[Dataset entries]
########################################
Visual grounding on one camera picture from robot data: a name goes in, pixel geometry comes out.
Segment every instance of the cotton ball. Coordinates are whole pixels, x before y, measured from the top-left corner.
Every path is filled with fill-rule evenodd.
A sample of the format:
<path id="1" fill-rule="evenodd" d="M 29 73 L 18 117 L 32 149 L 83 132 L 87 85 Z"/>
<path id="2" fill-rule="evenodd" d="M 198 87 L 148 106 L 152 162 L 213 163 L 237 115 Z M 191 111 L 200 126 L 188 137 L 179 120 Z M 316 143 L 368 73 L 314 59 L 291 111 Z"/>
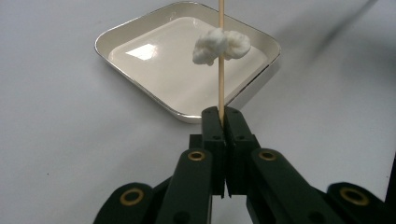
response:
<path id="1" fill-rule="evenodd" d="M 224 59 L 240 59 L 250 50 L 250 39 L 236 31 L 224 32 L 227 37 L 228 48 L 224 52 Z"/>
<path id="2" fill-rule="evenodd" d="M 227 37 L 221 28 L 211 30 L 207 35 L 201 36 L 195 43 L 192 61 L 197 64 L 212 65 L 228 47 Z"/>

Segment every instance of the wooden stick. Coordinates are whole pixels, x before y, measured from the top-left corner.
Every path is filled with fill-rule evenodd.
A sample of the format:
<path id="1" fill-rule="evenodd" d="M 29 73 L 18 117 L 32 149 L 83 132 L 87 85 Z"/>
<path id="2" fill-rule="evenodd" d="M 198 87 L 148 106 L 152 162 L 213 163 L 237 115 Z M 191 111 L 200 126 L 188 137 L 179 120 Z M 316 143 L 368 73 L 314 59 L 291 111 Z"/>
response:
<path id="1" fill-rule="evenodd" d="M 219 0 L 219 28 L 224 29 L 224 0 Z M 224 56 L 219 56 L 219 119 L 224 127 Z"/>

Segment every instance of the white tray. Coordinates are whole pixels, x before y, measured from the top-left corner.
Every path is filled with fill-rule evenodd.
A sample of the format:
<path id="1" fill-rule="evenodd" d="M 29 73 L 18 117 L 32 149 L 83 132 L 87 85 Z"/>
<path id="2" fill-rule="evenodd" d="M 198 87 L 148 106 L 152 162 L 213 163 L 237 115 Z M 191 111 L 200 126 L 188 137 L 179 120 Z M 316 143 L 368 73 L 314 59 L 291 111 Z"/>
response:
<path id="1" fill-rule="evenodd" d="M 217 23 L 218 12 L 212 8 L 174 3 L 104 32 L 96 39 L 95 49 L 176 118 L 197 123 L 204 109 L 218 103 L 218 67 L 217 62 L 194 64 L 192 51 L 199 36 Z M 280 54 L 280 47 L 271 36 L 240 21 L 226 16 L 224 23 L 225 30 L 247 35 L 252 45 L 242 59 L 225 62 L 228 105 L 262 76 Z"/>

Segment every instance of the screw hole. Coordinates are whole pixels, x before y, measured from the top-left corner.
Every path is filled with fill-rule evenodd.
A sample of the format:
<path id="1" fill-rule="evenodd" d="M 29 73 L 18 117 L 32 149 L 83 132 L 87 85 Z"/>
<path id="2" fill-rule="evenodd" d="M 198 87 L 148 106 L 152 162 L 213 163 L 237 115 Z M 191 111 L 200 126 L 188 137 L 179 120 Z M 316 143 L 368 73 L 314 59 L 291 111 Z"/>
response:
<path id="1" fill-rule="evenodd" d="M 259 157 L 265 161 L 274 161 L 276 160 L 276 155 L 270 151 L 261 151 L 259 153 Z"/>
<path id="2" fill-rule="evenodd" d="M 192 161 L 202 161 L 205 158 L 205 153 L 201 151 L 193 151 L 189 153 L 188 157 Z"/>
<path id="3" fill-rule="evenodd" d="M 120 203 L 125 206 L 132 206 L 140 203 L 143 200 L 144 192 L 141 189 L 128 189 L 120 196 Z"/>
<path id="4" fill-rule="evenodd" d="M 358 206 L 366 206 L 370 203 L 369 198 L 357 189 L 341 188 L 340 194 L 346 201 Z"/>

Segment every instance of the white table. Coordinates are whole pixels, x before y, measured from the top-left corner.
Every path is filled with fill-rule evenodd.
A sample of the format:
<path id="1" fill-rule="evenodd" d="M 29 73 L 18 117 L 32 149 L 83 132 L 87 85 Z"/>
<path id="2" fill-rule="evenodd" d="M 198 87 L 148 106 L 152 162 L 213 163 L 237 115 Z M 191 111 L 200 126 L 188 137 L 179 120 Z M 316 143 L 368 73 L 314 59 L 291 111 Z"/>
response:
<path id="1" fill-rule="evenodd" d="M 197 1 L 213 8 L 217 1 Z M 99 34 L 173 1 L 0 4 L 0 222 L 92 223 L 130 182 L 170 176 L 200 125 L 178 121 L 94 51 Z M 228 0 L 281 45 L 276 75 L 241 109 L 262 147 L 314 187 L 385 199 L 396 149 L 396 3 Z M 244 197 L 213 223 L 249 223 Z"/>

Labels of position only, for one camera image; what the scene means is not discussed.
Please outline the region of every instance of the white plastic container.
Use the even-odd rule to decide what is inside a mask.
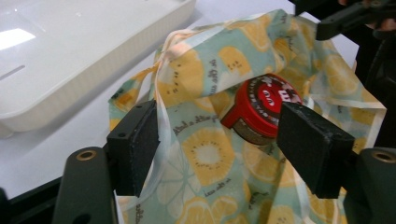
########################################
- _YOUR TASK_
Write out the records shown above exactly, but do not include any images.

- _SOLUTION TO THIS EXERCISE_
Visual grounding on one camera picture from robot data: a name goes in, pixel geometry comes out.
Segment every instance of the cotton ball. Coordinates are whole pixels, x before y, measured from the top-left corner.
Every path is filled with fill-rule evenodd.
A sample of the format:
<path id="1" fill-rule="evenodd" d="M 29 73 L 18 117 L 32 149 L 83 132 L 87 85 Z"/>
<path id="2" fill-rule="evenodd" d="M 198 87 L 148 106 L 152 162 L 213 163 L 237 115 Z M 191 111 L 200 126 L 188 137 L 179 120 Z M 316 143 L 368 73 L 314 59 L 291 111 Z"/>
response:
<path id="1" fill-rule="evenodd" d="M 224 59 L 240 59 L 250 50 L 250 39 L 236 31 L 224 32 L 227 37 L 228 48 L 224 52 Z"/>
<path id="2" fill-rule="evenodd" d="M 227 37 L 221 28 L 211 30 L 207 35 L 201 36 L 195 43 L 192 61 L 197 64 L 212 65 L 228 47 Z"/>

Segment every instance of the wooden stick. Coordinates are whole pixels, x before y, measured from the top-left corner.
Every path is filled with fill-rule evenodd.
A sample of the format:
<path id="1" fill-rule="evenodd" d="M 29 73 L 18 117 L 32 149 L 83 132 L 87 85 Z"/>
<path id="2" fill-rule="evenodd" d="M 198 87 L 148 106 L 152 162 L 213 163 L 237 115 Z M 191 111 L 200 126 L 188 137 L 179 120 Z M 316 143 L 368 73 L 314 59 L 291 111 Z"/>
response:
<path id="1" fill-rule="evenodd" d="M 219 0 L 219 28 L 224 29 L 224 0 Z M 224 56 L 219 56 L 219 119 L 224 127 Z"/>

Segment every instance of the white tray. Coordinates are whole pixels, x before y, measured from the top-left corner.
Every path is filled with fill-rule evenodd.
A sample of the format:
<path id="1" fill-rule="evenodd" d="M 29 73 L 18 117 L 32 149 L 83 132 L 87 85 Z"/>
<path id="2" fill-rule="evenodd" d="M 198 87 L 148 106 L 152 162 L 213 163 L 237 115 Z M 191 111 L 200 126 L 188 137 L 179 120 Z M 316 143 L 368 73 L 314 59 L 291 111 Z"/>
response:
<path id="1" fill-rule="evenodd" d="M 217 23 L 218 12 L 212 8 L 174 3 L 104 32 L 96 39 L 95 49 L 176 118 L 197 123 L 204 109 L 218 103 L 218 67 L 217 62 L 194 64 L 192 51 L 199 36 Z M 280 54 L 280 47 L 271 36 L 240 21 L 226 16 L 224 23 L 225 30 L 247 35 L 252 45 L 242 59 L 225 62 L 228 105 L 262 76 Z"/>

Segment every instance of the screw hole. Coordinates are whole pixels, x before y, measured from the top-left corner.
Every path is filled with fill-rule evenodd.
A sample of the format:
<path id="1" fill-rule="evenodd" d="M 29 73 L 18 117 L 32 149 L 83 132 L 87 85 Z"/>
<path id="2" fill-rule="evenodd" d="M 198 87 L 148 106 L 152 162 L 213 163 L 237 115 Z M 191 111 L 200 126 L 188 137 L 179 120 Z M 316 143 L 368 73 L 314 59 L 291 111 Z"/>
response:
<path id="1" fill-rule="evenodd" d="M 259 157 L 265 161 L 274 161 L 276 160 L 276 155 L 270 151 L 261 151 L 259 153 Z"/>
<path id="2" fill-rule="evenodd" d="M 192 161 L 202 161 L 205 158 L 205 153 L 201 151 L 193 151 L 189 153 L 188 157 Z"/>
<path id="3" fill-rule="evenodd" d="M 120 203 L 125 206 L 132 206 L 140 203 L 143 200 L 144 192 L 141 189 L 128 189 L 120 196 Z"/>
<path id="4" fill-rule="evenodd" d="M 358 206 L 366 206 L 370 203 L 369 198 L 357 189 L 341 188 L 340 194 L 346 201 Z"/>

Segment every instance of the white table. Coordinates are whole pixels, x before y, measured from the top-left corner.
Every path is filled with fill-rule evenodd.
A sample of the format:
<path id="1" fill-rule="evenodd" d="M 29 73 L 18 117 L 32 149 L 83 132 L 87 85 Z"/>
<path id="2" fill-rule="evenodd" d="M 198 87 L 148 106 L 152 162 L 213 163 L 237 115 Z M 191 111 L 200 126 L 188 137 L 179 120 Z M 316 143 L 368 73 L 314 59 L 291 111 Z"/>
response:
<path id="1" fill-rule="evenodd" d="M 197 1 L 213 8 L 217 1 Z M 99 34 L 173 1 L 0 4 L 0 222 L 92 223 L 130 182 L 170 176 L 200 125 L 178 121 L 94 51 Z M 228 0 L 281 45 L 276 75 L 241 109 L 262 147 L 314 187 L 385 199 L 396 149 L 396 3 Z M 244 197 L 213 223 L 249 223 Z"/>

Labels of position only, for one camera image; what the scene means is not discussed.
Please outline the region of every instance of the white plastic container.
Use the even-odd rule to decide what is inside a mask.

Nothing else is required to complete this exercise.